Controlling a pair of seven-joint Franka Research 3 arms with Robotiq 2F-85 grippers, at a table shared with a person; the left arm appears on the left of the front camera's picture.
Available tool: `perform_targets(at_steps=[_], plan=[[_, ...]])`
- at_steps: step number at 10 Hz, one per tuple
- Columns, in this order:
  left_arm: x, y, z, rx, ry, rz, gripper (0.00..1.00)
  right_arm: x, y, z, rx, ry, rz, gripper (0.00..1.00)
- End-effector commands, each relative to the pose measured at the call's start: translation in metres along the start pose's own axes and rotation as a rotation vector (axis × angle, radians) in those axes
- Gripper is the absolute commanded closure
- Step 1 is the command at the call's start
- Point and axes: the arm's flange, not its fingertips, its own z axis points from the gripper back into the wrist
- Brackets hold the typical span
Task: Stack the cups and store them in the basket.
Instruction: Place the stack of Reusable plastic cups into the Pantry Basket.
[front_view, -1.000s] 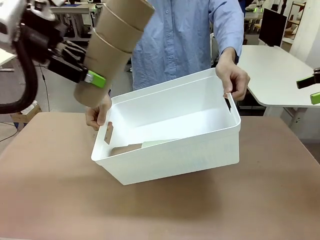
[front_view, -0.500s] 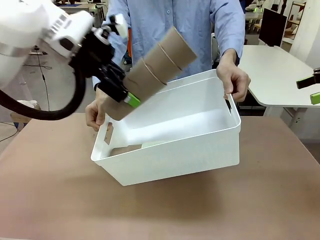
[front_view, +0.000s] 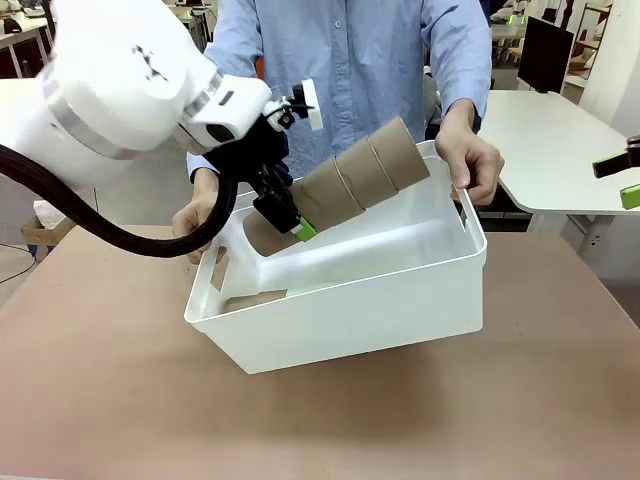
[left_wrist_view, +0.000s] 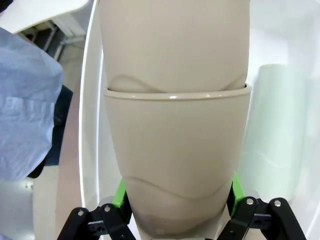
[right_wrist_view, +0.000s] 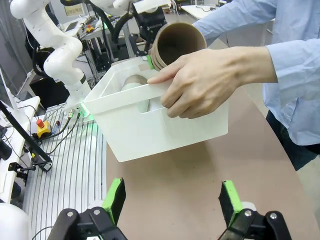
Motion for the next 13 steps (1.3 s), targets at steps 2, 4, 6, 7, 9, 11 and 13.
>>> perform_targets(at_steps=[2,4,6,7,9,11,13], plan=[[0.001,0.011,-0.014,0.011,0.044,0.005,0.15,0.003,0.001,0.0,-0.001,-0.018,-0.013,0.0],[-0.003,0.009,-0.029,0.011,0.079,0.001,0.15,0.003,0.001,0.0,-0.001,-0.018,-0.013,0.0],[-0.011,0.014,-0.045,0.021,0.1,0.011,0.15,0.003,0.001,0.0,-0.001,-0.018,-0.013,0.0],[-0.015,0.016,-0.053,0.029,0.11,0.02,0.15,0.003,0.001,0.0,-0.001,-0.018,-0.013,0.0],[-0.017,0.018,-0.062,0.035,0.124,0.025,0.15,0.003,0.001,0.0,-0.001,-0.018,-0.013,0.0],[-0.019,0.018,-0.071,0.048,0.122,0.03,0.15,0.003,0.001,0.0,-0.001,-0.018,-0.013,0.0],[-0.019,0.015,-0.072,0.054,0.131,0.031,0.15,0.003,0.001,0.0,-0.001,-0.018,-0.013,0.0]])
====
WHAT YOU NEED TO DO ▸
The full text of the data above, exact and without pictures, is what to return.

THE ANSWER ▸
Controlling a pair of seven-joint Franka Research 3 arms with Robotiq 2F-85 grippers, at a table shared with a person; the left arm appears on the left of the front camera's picture.
Available tool: `perform_targets(at_steps=[_], plan=[[_, ...]])`
- at_steps: step number at 10 Hz, one per tuple
- Columns, in this order:
  left_arm: x, y, z, rx, ry, rz, gripper (0.00..1.00)
  right_arm: x, y, z, rx, ry, rz, gripper (0.00..1.00)
- End-effector commands, each relative to the pose measured at the call's start: translation in metres along the start pose's own axes and rotation as a rotation vector (axis × angle, radians) in those axes
- Gripper is the absolute commanded closure
- Step 1 is the command at the call's start
- Point and axes: the arm's flange, not its fingertips, its own z axis points from the gripper back into the wrist
- Brackets hold the typical span
Task: Stack the cups and store them in the basket.
Instruction: Place the stack of Reusable plastic cups into the Pantry Basket.
[front_view, -1.000s] 
[front_view, -0.500s] 
[front_view, +0.000s] 
[left_wrist_view, +0.000s] 
[right_wrist_view, +0.000s] 
Motion for the next 13 steps (1.3 s), targets at steps 2, 4, 6, 7, 9, 11 and 13.
>>> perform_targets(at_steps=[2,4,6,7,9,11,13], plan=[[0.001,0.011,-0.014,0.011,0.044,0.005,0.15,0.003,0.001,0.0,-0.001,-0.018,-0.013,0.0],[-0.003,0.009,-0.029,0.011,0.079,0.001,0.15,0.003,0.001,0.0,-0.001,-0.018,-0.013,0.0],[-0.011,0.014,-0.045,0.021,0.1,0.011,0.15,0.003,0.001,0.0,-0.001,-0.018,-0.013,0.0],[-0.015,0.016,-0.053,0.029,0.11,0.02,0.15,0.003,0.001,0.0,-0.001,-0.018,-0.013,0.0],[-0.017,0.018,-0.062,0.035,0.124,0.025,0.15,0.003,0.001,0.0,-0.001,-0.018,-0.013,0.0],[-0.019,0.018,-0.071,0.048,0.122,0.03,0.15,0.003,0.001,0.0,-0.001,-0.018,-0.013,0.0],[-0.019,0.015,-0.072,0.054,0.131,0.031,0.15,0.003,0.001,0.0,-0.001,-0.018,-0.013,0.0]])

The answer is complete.